Mr. Michael Forsyth : I am interested to hear the hon. Gentleman make that promise to the House. Does he recall that in Committee he said :
"Some parts of the Bill might remain, some parts of it might be popular. It would be foolish for anyone to commit any Government of any political party to what they will do in two or three years' time."--[ Official Report, First Scottish Standing Committee ; 18 May 1989, c. 1501.]
Why has the hon. Gentleman changed his mind?
Mr. McLeish : The events of the past two or three days may have confirmed in the minds of civil servants and the Government that we are now on course-- [Interruption.] It would be foolish for any party to give an overall commitment to everything, but let me make it clear that we shall phase out the assisted places scheme, and later on this evening we shall chart what we shall be doing with other parts of the Bill.

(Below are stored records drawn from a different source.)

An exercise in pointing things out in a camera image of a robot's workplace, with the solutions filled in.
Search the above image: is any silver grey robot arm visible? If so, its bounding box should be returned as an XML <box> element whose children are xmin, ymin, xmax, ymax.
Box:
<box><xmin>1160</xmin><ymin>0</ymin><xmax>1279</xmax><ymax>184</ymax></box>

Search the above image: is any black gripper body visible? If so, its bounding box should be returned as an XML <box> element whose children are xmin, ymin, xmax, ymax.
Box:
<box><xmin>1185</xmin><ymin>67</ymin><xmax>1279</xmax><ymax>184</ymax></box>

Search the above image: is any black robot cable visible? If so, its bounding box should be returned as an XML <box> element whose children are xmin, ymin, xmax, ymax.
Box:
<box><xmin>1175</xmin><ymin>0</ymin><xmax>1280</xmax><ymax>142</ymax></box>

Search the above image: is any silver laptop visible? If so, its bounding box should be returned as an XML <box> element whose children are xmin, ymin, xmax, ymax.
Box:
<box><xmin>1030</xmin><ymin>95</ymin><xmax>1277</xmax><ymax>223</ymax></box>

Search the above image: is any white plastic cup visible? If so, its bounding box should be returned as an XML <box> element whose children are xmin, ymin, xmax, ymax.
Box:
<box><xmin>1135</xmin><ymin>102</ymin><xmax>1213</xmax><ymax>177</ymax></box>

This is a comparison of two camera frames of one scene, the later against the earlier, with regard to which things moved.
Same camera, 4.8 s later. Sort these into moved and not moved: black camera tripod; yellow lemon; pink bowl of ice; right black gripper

The Minister is still playing politics with some of the most sensitive educational issues in Scotland. I bitterly deplore the fact that special needs are still being used as a political football by the Minister and his colleagues on the hard Right, including the hon. Member for Brigg and Cleethorpes (Mr. Brown).
Column 174
Mr. Alan Amos (Hexham) : Will the hon. Gentleman give way?
The hon. Member for Brigg and Cleethorpes mentioned earlier the letter he had received from Mrs. Lamond. I investigated that letter a bit more effectively than did the hon. Gentleman. Mrs. Lamond wrote to the hon. Gentleman, but on the back of a number of considerations that he has not outlined to the House, the first being essentially political. The lady was advised to write to the hon. Member for Eastwood (Mr. Stewart), but he was regarded as too moderate to do anything purposeful with it. It was then suggested that somone a bit more extreme could deal with it more effectively on the Floor of the Committee. Therefore, the letter was sent to the hon. Member for Brigg and Cleethorpes, allowing him to use it in a most disgraceful fashion by taking one example of a lady with a handicapped child. Since I have been a Member of the House there have been few occasions when an hon. Member has used a letter in such a way to bring contempt on the Government Benches and to illustrate that they have no policy on special needs. Under the guise of crocodile tears, they are seeking to suggest that they care about the future of Scottish education and special needs.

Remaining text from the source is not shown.